TASK OBJECTIVE
Could you set down every entry exactly as it appears?

Saved entries
--
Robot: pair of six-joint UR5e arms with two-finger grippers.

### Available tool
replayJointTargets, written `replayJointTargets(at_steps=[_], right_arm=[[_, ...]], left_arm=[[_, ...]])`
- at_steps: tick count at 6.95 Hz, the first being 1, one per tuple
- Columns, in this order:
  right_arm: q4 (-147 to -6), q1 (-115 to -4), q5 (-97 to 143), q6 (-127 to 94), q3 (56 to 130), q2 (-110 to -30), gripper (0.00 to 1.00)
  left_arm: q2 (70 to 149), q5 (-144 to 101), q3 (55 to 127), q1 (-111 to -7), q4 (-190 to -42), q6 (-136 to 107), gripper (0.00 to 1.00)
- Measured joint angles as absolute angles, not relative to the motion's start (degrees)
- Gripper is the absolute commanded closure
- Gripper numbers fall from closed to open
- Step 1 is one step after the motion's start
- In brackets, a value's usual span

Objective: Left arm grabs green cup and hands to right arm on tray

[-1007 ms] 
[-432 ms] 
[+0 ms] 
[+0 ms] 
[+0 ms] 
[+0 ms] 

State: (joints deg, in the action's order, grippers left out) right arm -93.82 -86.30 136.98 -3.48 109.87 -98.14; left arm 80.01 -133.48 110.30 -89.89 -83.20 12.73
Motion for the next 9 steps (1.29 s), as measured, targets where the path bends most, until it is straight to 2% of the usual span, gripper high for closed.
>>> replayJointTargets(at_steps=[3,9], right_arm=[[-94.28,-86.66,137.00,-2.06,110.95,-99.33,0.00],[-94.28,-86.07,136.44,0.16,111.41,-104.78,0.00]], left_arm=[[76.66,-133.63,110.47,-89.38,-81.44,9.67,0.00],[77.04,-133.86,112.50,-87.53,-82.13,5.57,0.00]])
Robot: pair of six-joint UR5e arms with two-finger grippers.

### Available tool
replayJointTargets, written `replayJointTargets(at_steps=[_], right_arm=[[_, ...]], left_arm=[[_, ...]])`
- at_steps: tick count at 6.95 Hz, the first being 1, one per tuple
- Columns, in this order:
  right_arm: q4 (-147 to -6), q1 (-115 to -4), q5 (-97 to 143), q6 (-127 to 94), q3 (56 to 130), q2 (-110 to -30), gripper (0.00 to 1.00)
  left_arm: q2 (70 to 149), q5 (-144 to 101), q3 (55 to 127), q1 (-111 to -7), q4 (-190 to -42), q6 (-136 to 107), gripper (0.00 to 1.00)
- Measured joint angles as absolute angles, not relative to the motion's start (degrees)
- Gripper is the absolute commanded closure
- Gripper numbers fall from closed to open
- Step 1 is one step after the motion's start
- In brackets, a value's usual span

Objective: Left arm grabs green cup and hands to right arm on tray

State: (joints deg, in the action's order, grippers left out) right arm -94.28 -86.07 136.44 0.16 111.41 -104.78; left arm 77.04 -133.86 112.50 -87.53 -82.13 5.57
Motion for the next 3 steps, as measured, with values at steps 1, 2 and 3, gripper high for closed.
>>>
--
WRITTEN ANSWER
Robot: pair of six-joint UR5e arms with two-finger grippers.

### Available tool
replayJointTargets, written `replayJointTargets(at_steps=[_], right_arm=[[_, ...]], left_arm=[[_, ...]])`
- at_steps: tick count at 6.95 Hz, the first being 1, one per tuple
- Columns, in this order:
  right_arm: q4 (-147 to -6), q1 (-115 to -4), q5 (-97 to 143), q6 (-127 to 94), q3 (56 to 130), q2 (-110 to -30), gripper (0.00 to 1.00)
  left_arm: q2 (70 to 149), q5 (-144 to 101), q3 (55 to 127), q1 (-111 to -7), q4 (-190 to -42), q6 (-136 to 107), gripper (0.00 to 1.00)
- Measured joint angles as absolute angles, not relative to the motion's start (degrees)
- Gripper is the absolute commanded closure
- Gripper numbers fall from closed to open
- Step 1 is one step after the motion's start
- In brackets, a value's usual span

Objective: Left arm grabs green cup and hands to right arm on tray

[-1007 ms] 
[-432 ms] 
[+0 ms] 
[+0 ms] 
[+0 ms] 
[+0 ms] 

State: (joints deg, in the action's order, grippers left out) right arm -93.82 -86.30 136.98 -3.48 109.87 -98.14; left arm 80.01 -133.48 110.30 -89.89 -83.20 12.73
Motion for the next 9 steps (1.29 s), as measured, targets where the path bends most, until it is straight to 2% of the usual span, gripper high for closed.
>>> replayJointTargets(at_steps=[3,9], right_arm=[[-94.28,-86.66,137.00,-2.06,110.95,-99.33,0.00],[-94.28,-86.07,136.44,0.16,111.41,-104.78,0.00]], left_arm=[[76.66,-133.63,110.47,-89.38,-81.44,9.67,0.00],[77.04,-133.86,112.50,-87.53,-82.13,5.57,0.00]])
Robot: pair of six-joint UR5e arms with two-finger grippers.

### Available tool
replayJointTargets, written `replayJointTargets(at_steps=[_], right_arm=[[_, ...]], left_arm=[[_, ...]])`
- at_steps: tick count at 6.95 Hz, the first being 1, one per tuple
- Columns, in this order:
  right_arm: q4 (-147 to -6), q1 (-115 to -4), q5 (-97 to 143), q6 (-127 to 94), q3 (56 to 130), q2 (-110 to -30), gripper (0.00 to 1.00)
  left_arm: q2 (70 to 149), q5 (-144 to 101), q3 (55 to 127), q1 (-111 to -7), q4 (-190 to -42), q6 (-136 to 107), gripper (0.00 to 1.00)
- Measured joint angles as absolute angles, not relative to the motion's start (degrees)
- Gripper is the absolute commanded closure
- Gripper numbers fall from closed to open
- Step 1 is one step after the motion's start
- In brackets, a value's usual span

Objective: Left arm grabs green cup and hands to right arm on tray

State: (joints deg, in the action's order, grippers left out) right arm -94.28 -86.07 136.44 0.16 111.41 -104.78; left arm 77.04 -133.86 112.50 -87.53 -82.13 5.57
Motion for the next 3 steps, as measured, with values at steps 1, 2 and 3, gripper high for closed.
>>>

The complete answer has been presented.